In society and the labour market, we have different positions and statuses, and we have to perform the tasks that go with those roles. According to traditional role theory in social psychology, "a role is a specific mode of response, an indoctrinated, habitual, automatic and mostly unconscious chain of behaviour that takes place in the context of typical social attitudes, emotions and self-identifications." (Buda, 1965 quoted in Csepeli, 2001, 102-103) The elements of behaviour required to occupy a status or position are determined by the roles that the occupant of the status must perform. These roles are associated with attitudes, values and behavioural patterns (Hidy, 2001). In the case of occupations and professions where the roles and tasks can be clearly described (doctor, teacher, architect), the set of roles required can be more easily formulated. In many cases, however, the positions (occupations) on the labour market today require a more varied set of roles from the individual, and it is more difficult to clarify the roles, since these occupations do not have rigid position descriptions, but are rather loosely defined and highly variable (Goffman, 1978).
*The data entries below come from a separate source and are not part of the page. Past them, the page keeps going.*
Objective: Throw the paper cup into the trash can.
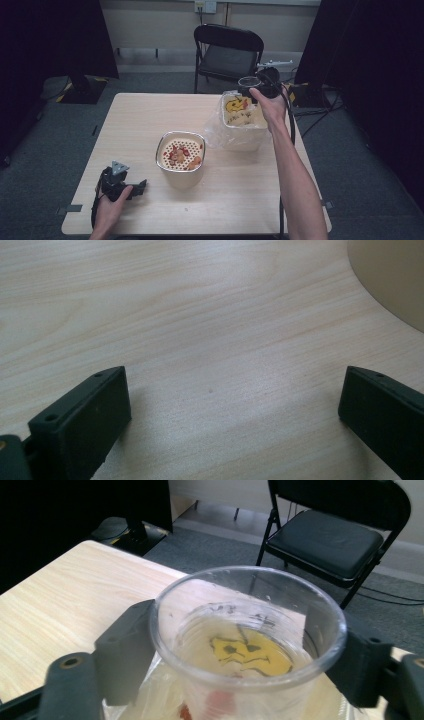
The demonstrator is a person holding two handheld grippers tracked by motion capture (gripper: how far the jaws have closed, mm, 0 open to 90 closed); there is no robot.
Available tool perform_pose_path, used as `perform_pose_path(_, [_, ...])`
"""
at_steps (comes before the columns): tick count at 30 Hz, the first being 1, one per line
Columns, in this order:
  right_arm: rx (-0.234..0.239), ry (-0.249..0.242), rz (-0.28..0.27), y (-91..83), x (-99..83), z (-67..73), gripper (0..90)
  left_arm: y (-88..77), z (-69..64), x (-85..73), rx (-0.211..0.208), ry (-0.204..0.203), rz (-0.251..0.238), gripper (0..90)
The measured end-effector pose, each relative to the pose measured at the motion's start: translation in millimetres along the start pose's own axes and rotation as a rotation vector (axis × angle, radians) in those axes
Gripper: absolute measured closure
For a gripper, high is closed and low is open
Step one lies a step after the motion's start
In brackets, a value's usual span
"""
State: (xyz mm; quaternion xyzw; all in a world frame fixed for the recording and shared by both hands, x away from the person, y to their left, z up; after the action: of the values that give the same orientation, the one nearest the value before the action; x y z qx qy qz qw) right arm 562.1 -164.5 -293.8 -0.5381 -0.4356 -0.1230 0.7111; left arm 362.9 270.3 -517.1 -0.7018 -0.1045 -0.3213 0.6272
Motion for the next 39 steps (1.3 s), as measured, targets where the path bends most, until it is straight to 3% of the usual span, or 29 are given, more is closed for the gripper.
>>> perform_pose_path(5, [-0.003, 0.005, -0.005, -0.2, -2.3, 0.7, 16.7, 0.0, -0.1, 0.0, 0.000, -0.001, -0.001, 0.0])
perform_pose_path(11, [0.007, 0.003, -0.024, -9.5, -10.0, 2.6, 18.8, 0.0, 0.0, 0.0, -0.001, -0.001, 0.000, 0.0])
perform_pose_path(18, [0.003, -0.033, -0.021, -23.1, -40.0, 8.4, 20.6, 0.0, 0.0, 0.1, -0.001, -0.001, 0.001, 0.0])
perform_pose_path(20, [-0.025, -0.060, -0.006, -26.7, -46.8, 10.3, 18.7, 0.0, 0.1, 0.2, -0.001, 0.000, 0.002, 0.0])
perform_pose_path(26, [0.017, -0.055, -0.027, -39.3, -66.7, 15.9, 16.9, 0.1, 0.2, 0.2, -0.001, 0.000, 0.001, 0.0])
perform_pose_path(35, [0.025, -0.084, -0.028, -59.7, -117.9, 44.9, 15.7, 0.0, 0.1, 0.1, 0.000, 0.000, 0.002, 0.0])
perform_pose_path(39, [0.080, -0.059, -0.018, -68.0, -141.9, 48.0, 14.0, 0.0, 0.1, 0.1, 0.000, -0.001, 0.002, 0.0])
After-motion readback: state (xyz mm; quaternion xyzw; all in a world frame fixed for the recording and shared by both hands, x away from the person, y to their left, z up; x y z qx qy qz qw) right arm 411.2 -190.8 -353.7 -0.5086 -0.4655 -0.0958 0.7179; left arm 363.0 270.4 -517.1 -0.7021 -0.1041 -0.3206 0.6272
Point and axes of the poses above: each handheld gripper's, and its own axes: y roughly forward along the jaws, x roughly out of its top, z roughly to its left, the point moved 2 cm from there along y, roughly forward along the jaws, and after that the axes turned 10 degrees about z, right-handed, at the moved point
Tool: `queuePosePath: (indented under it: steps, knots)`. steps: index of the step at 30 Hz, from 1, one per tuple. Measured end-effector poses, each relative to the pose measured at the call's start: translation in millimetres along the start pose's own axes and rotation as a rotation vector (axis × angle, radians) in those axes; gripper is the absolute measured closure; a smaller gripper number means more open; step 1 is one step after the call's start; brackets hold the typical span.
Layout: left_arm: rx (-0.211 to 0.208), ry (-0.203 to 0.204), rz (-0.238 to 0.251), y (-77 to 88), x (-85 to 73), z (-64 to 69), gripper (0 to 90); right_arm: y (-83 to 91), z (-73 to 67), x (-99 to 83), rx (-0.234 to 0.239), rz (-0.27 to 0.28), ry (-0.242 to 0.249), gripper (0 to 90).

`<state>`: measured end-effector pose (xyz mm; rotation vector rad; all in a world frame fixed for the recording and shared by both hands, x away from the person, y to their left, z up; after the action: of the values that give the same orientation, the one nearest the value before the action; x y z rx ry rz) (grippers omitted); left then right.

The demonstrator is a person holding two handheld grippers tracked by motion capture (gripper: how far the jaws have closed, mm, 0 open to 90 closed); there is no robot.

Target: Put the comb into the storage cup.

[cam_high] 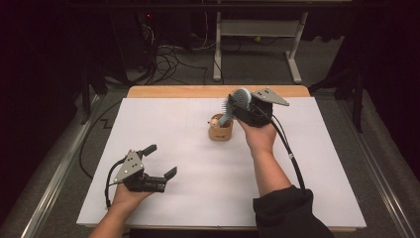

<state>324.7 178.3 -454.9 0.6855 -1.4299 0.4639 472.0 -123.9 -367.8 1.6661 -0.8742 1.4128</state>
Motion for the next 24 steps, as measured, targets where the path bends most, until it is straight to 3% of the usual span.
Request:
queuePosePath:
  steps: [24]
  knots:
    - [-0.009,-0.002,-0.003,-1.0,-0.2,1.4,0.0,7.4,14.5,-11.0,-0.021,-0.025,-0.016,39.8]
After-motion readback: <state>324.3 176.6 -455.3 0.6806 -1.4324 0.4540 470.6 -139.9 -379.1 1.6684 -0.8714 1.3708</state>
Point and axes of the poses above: each handheld gripper's, and its own axes: y roughly backward along the jaws, x roughly out of its top, z roughly to its right, the point moved 4 cm from there along -y, roughly forward along the jaws, and after that the axes turned 5 degrees about z, right-handed, at the moved point
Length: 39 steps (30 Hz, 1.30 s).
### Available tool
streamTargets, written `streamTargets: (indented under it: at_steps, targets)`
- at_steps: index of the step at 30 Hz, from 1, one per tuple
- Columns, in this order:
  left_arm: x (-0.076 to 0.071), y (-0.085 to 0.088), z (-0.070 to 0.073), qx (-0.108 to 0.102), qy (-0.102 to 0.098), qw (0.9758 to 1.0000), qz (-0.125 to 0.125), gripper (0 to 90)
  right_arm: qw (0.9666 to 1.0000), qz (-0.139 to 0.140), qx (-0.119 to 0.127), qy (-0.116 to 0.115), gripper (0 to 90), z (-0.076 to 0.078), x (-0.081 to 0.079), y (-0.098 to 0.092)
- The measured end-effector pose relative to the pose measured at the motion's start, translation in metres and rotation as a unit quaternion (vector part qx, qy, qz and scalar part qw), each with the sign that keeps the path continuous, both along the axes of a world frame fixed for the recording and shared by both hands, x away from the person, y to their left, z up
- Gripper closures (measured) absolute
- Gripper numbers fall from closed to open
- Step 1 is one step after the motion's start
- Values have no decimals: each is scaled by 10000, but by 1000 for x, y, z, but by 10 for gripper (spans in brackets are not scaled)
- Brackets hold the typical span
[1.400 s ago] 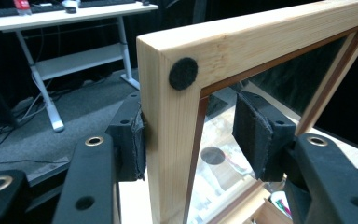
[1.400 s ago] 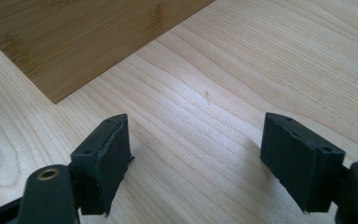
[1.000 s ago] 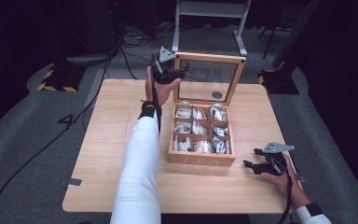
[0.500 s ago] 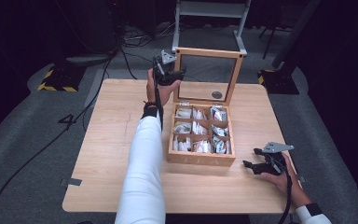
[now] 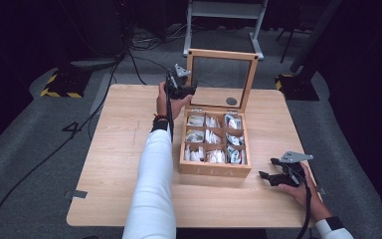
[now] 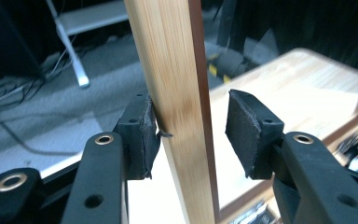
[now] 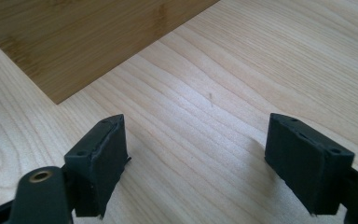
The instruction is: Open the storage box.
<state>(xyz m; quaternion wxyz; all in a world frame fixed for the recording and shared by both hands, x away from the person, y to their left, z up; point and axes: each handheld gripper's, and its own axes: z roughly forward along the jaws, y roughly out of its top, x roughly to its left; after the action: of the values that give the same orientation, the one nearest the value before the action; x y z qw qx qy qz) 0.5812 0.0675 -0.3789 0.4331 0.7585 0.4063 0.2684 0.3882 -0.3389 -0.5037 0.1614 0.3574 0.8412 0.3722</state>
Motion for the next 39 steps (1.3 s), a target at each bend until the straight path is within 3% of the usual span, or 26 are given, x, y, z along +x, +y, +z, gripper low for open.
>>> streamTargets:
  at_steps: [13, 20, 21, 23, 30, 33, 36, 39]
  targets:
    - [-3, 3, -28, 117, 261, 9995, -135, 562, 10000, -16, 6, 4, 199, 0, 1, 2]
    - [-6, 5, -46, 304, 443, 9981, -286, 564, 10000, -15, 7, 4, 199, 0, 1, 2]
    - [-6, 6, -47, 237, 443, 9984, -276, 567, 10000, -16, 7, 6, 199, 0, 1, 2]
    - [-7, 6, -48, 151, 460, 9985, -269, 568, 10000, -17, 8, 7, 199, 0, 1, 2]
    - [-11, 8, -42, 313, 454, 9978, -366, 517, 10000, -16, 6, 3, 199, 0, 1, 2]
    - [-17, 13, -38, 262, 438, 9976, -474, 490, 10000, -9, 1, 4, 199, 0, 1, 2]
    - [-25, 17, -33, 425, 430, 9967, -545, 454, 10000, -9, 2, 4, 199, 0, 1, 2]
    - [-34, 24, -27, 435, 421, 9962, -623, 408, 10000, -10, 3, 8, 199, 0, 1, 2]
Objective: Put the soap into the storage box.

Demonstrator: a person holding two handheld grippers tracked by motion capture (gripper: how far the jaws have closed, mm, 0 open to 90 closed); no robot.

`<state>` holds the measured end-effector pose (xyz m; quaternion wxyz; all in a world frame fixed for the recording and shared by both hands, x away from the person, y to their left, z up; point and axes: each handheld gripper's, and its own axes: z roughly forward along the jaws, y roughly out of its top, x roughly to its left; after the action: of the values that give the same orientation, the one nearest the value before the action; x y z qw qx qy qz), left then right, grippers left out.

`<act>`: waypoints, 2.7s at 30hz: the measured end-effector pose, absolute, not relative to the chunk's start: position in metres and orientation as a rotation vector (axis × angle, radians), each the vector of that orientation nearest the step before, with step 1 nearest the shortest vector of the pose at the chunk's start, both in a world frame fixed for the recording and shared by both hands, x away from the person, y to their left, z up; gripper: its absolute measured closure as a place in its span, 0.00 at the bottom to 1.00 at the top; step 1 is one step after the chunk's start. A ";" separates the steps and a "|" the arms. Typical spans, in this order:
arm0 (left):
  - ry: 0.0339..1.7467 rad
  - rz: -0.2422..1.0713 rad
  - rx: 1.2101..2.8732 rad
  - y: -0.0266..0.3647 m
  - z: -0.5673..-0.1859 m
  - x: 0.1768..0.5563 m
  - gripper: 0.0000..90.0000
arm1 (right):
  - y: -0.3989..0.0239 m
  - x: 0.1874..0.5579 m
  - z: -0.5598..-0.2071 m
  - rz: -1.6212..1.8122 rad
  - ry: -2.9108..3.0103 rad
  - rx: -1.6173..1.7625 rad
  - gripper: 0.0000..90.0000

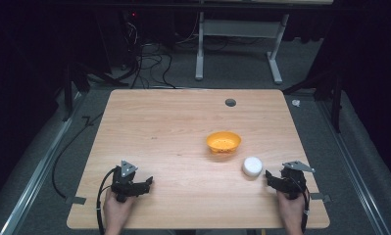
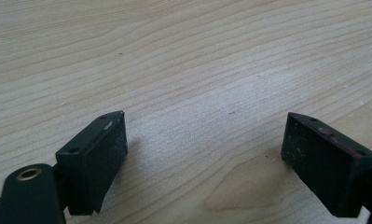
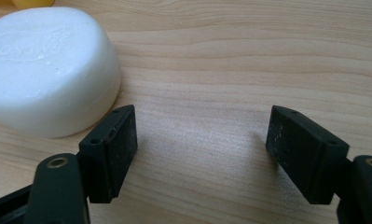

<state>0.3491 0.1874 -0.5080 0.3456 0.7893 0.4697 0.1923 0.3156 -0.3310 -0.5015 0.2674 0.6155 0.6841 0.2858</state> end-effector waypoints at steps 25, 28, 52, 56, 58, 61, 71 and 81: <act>1.222 0.498 2.047 0.187 -0.508 0.349 0.16 | -0.331 0.314 -0.501 0.779 1.844 1.657 0.29; 1.222 0.498 2.047 0.187 -0.508 0.349 0.16 | -0.334 0.312 -0.500 0.777 1.820 1.678 0.28; 1.222 0.498 2.047 0.187 -0.508 0.349 0.16 | -0.319 0.284 -0.483 0.873 1.907 1.547 0.24; 1.222 0.498 2.047 0.187 -0.508 0.349 0.16 | -0.313 0.283 -0.483 0.877 1.928 1.539 0.23; 1.222 0.498 2.047 0.187 -0.508 0.349 0.16 | -0.310 0.284 -0.482 0.879 1.936 1.532 0.22; 1.222 0.498 2.047 0.187 -0.508 0.349 0.16 | -0.306 0.285 -0.480 0.891 1.941 1.522 0.21; 1.222 0.498 2.047 0.187 -0.508 0.349 0.16 | -0.290 0.302 -0.477 0.874 1.997 1.513 0.20; 1.222 0.497 2.046 0.187 -0.508 0.349 0.16 | -0.275 0.327 -0.472 0.820 2.053 1.540 0.17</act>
<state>0.3490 0.1873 -0.5080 0.3461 0.7885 0.4709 0.1917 0.3273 -0.2751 -0.4721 0.2215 0.5573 0.7431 0.2969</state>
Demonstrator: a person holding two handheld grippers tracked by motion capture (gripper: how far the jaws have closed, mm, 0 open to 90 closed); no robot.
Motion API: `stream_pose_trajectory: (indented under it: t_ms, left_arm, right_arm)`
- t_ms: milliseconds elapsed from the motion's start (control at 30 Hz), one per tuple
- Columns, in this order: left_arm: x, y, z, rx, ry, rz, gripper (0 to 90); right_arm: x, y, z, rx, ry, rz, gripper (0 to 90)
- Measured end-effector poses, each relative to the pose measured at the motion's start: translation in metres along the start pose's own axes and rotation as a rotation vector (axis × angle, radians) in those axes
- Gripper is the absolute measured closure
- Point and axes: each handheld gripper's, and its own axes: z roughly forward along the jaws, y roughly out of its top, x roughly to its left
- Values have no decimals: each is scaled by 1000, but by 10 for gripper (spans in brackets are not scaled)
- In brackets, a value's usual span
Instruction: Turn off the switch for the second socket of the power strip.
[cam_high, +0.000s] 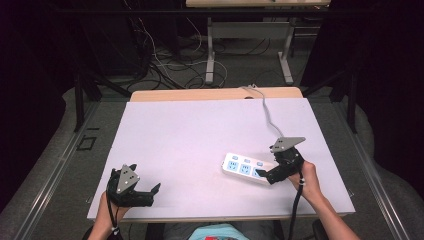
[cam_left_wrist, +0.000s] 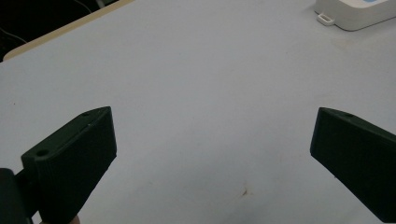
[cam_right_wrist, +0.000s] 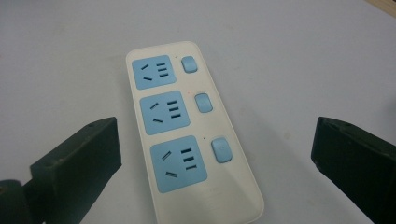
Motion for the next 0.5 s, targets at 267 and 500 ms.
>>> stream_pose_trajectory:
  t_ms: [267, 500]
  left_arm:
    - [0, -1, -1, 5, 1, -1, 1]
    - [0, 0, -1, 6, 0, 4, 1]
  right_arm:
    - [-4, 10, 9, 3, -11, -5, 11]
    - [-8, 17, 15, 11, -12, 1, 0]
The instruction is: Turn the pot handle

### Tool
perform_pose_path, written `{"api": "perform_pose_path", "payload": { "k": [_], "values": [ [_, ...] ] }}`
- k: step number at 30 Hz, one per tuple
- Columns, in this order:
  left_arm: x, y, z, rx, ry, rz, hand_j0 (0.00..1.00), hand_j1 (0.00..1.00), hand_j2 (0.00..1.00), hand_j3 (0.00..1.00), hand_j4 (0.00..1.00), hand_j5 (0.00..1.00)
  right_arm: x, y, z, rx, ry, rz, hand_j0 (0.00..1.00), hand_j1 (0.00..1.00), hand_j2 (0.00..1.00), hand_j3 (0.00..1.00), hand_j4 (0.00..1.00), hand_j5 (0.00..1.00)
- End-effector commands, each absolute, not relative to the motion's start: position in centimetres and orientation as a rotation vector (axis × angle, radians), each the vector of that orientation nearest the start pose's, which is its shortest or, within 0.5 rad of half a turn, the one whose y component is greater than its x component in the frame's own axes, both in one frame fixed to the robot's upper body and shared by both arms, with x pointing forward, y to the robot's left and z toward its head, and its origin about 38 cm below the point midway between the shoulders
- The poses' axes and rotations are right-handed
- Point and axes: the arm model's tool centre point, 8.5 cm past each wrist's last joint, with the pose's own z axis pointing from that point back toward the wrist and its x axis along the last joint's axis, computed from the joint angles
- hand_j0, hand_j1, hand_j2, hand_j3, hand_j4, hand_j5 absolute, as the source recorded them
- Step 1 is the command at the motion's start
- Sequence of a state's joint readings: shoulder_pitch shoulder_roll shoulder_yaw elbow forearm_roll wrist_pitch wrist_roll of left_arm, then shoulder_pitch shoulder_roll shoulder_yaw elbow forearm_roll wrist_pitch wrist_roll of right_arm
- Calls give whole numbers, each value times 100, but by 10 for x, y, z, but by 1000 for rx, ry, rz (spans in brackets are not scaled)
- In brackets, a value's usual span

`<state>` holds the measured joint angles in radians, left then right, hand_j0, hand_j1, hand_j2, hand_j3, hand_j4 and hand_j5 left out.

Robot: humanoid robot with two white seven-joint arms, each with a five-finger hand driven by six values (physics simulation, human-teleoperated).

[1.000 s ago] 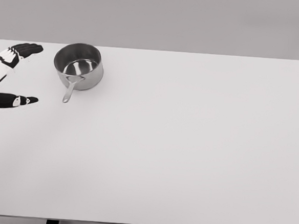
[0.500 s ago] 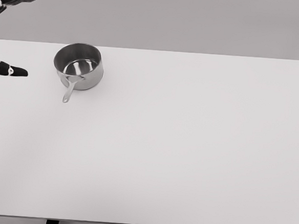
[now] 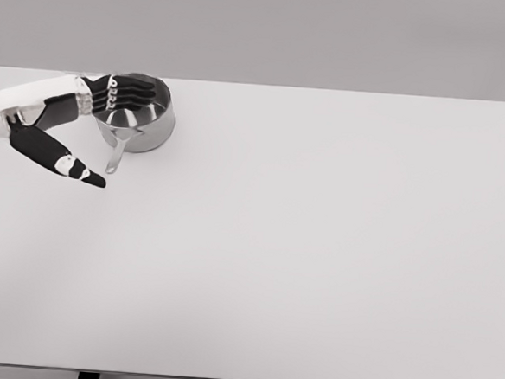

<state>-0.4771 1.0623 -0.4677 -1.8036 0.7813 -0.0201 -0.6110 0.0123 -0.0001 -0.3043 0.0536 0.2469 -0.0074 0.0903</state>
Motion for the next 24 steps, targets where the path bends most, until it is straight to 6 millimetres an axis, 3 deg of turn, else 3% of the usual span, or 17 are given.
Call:
{"api": "perform_pose_path", "payload": {
  "k": [1, 6, 13, 24],
  "values": [
    [378, 316, 278, -452, -1378, -1115, 100, 100, 100, 100, 100, 100, -25, -258, -261, 17, 51, -62, 100, 100, 100, 100, 100, 100],
    [375, 309, 259, -473, -1283, -1112, 100, 100, 100, 100, 100, 100, -25, -258, -261, 17, 51, -62, 100, 100, 100, 100, 100, 100],
    [376, 288, 247, -548, -1288, -1109, 100, 100, 100, 100, 100, 100, -25, -258, -261, 17, 51, -62, 100, 100, 100, 100, 100, 100],
    [371, 276, 219, -601, -1170, -1077, 100, 100, 100, 100, 100, 100, -25, -258, -261, 17, 53, -62, 100, 100, 100, 100, 100, 100]
  ]
}}
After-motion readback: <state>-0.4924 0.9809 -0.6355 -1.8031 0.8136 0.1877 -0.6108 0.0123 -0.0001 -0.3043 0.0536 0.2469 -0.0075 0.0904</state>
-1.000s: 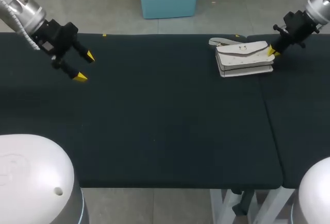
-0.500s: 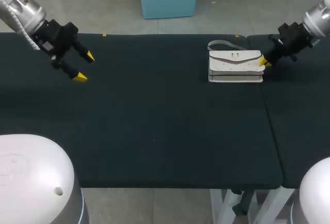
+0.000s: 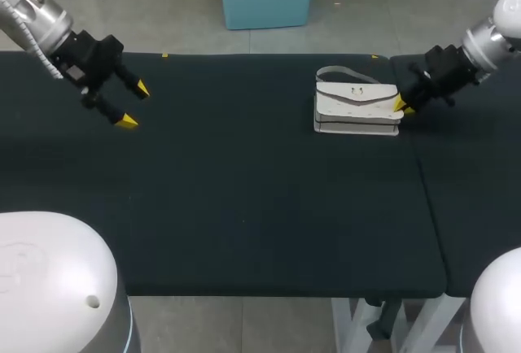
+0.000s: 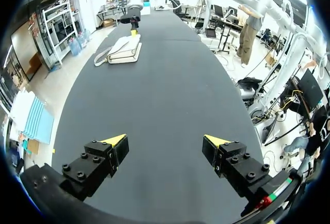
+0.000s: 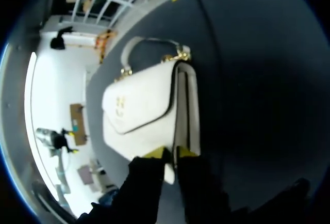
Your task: Pick up the bag, open it, inspect its contents, close it, and place it on the opposite side
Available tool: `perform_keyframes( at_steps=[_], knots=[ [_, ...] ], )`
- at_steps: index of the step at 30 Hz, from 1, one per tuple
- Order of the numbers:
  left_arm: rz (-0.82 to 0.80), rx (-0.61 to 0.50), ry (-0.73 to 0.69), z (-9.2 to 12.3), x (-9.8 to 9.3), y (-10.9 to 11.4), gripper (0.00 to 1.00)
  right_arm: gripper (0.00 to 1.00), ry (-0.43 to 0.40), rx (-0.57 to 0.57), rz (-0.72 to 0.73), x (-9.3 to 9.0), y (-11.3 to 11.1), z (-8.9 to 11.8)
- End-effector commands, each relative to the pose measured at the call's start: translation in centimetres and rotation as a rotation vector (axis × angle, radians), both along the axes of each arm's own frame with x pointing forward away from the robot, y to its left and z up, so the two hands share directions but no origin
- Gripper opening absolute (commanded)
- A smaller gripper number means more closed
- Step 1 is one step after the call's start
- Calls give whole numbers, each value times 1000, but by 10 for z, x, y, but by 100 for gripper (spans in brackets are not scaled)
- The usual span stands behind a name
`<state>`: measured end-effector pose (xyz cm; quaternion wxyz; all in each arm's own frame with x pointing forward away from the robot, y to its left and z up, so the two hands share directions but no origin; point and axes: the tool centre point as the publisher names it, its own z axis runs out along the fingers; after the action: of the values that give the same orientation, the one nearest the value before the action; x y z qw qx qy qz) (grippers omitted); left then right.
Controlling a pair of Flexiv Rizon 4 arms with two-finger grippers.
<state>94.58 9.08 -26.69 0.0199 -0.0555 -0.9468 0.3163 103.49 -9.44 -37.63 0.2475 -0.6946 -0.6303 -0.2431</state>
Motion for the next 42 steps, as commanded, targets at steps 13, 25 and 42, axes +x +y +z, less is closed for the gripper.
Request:
perform_keyframes(
  at_steps=[13, 25, 42],
  knots=[
    [-1, -2, -1, -1, 0, 0, 100, 100, 68, -15, -92, 11, -20, 2],
    [-1, -2, -1, -1, 0, 0, 100, 57, 84, -3, -117, 10, -4, 5],
    [-1, -2, -1, -1, 0, 0, 100, 11, 97, 37, -117, 10, 12, 3]
  ],
)
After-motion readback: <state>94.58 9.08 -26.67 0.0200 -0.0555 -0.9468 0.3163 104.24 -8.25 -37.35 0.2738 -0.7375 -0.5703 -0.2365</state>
One such occupation is that of community organiser, where it is possible to function successfully in a wide range of fields, even with different attitudes and strengths. Identity formation in careers with such a complex set of roles is therefore difficult, even though a strong professional identity is an important prerequisite for success in any profession.

Hegyi-Halmos, N. (2023). Career Socialisation and Professional Identity. Opus et Educatio, 10(3).


The transformation of psychiatric care in the XX. century

The work of Attila Dobai presents the basic lines of the architecture of the total institution through the outline of the history of medicine in the 20th century and the institutionalization of psychiatry. The domestic healthcare system rests on two pillars: on the one hand, professional traditions are passed on through school-creating individuals, and on the other hand, the structure regulated by law creates a framework for the safety of the care system. In the 19th century, there was a strong history of psychiatric institutional development, where the primary role was that of total institutions. In the second half of the 20th century, and especially with the emergence of group rights (so-called third-generation rights), the role of large mental hospitals was reevaluated, where the emphasis was primarily on conservative treatment. The need for community psychiatric services has also appeared in more and more places in Western countries. In our country, the process of "deinstitutionalization" can be interpreted more like deinstitutionalization, since spaces providing community care that would ensure safe and inclusive care have not been established on a wider scale. EU legal harmonization would require a significant transformation of the policy decisions of the health and social care system, which is still pending 16 years after the closure of the OPNI.

Dobai A. M. (2023). A totális pszichiátriai intézmény mint társadalmi produktum arcélei a XX. században. De iurisprudentia et iure publico 14(4) 17-37.